Work instruction: Please return the data that follows precisely as written, but without the images.

Given data:
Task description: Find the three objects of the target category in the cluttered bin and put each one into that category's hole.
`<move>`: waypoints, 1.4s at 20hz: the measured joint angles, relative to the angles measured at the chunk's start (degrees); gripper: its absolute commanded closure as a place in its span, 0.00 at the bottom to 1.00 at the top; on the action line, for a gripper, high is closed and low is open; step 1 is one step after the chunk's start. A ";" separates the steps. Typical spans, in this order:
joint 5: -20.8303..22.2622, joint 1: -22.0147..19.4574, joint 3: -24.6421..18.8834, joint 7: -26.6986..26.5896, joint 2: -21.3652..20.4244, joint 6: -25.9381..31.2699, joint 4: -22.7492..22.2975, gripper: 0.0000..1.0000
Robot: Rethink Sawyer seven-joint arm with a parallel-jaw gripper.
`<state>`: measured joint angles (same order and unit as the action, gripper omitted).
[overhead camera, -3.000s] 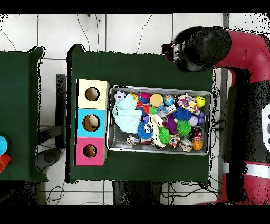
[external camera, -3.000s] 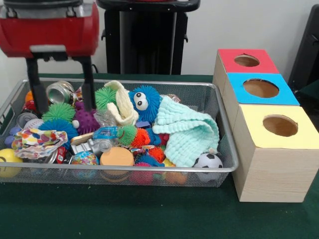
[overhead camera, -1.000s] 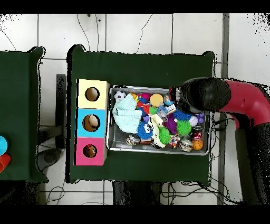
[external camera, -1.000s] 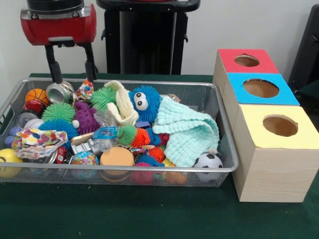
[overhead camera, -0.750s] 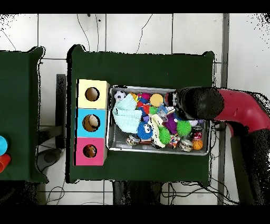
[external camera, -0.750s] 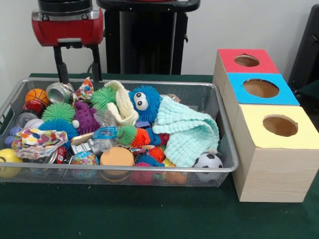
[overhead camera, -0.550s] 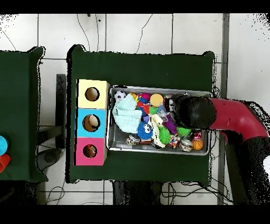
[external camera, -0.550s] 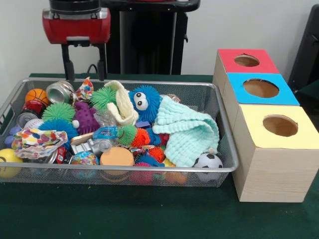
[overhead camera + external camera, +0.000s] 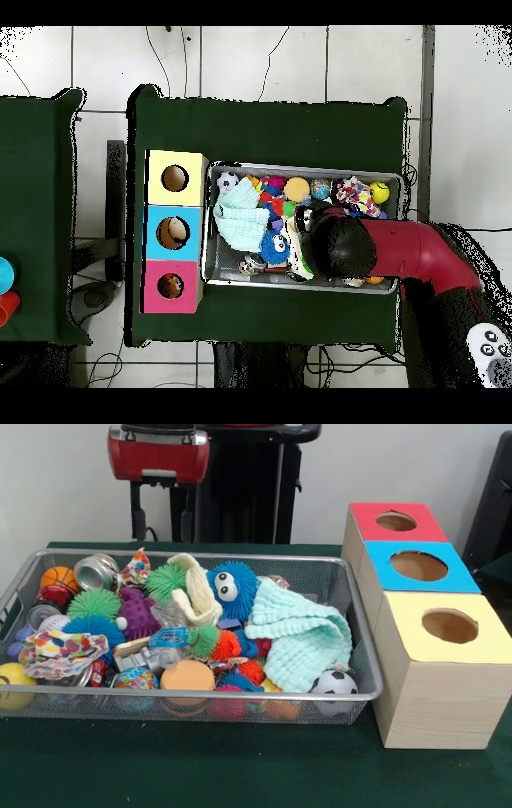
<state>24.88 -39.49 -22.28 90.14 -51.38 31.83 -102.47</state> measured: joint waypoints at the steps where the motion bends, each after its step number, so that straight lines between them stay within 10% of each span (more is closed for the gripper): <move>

Expected answer:
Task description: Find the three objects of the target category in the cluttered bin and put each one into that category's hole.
`<move>`: waypoints, 1.4s at 20hz: the measured joint angles, relative to the angles measured at the chunk's start (degrees); gripper: its absolute commanded closure as a place in its span, 0.00 at the bottom to 1.00 at the top; on the action line, for a gripper, high is closed and low is open; step 1 is one step after the chunk's start. A ";" separates the steps. Typical spans, in this order:
joint 5: -20.8303..22.2622, joint 1: -22.0147..19.4574, joint 3: -24.6421..18.8834, joint 7: -26.6986..26.5896, joint 2: -21.3652..20.4244, joint 6: -25.9381..31.2699, joint 4: -22.7492..22.2975, gripper: 0.0000..1.0000
Robot: Rethink Sawyer seven-joint arm with a parallel-jaw gripper.
`<state>`: measured joint angles (same order and unit as the action, gripper omitted).
[overhead camera, -3.000s] 
[external camera, -3.000s] 
[overhead camera, -1.000s] 
[external camera, -1.000s] 
[overhead camera, -0.750s] 
[external camera, -0.750s] 
[overhead camera, -0.550s] 
[external camera, -0.550s] 
[overhead camera + external camera, +0.000s] 
<state>24.88 -39.49 -22.28 90.14 -51.38 31.83 -102.47</state> measured: joint waypoints at the steps where the motion bends, each after its step number, so that straight lines between them stay within 10% of each span (more is closed for the gripper): <move>

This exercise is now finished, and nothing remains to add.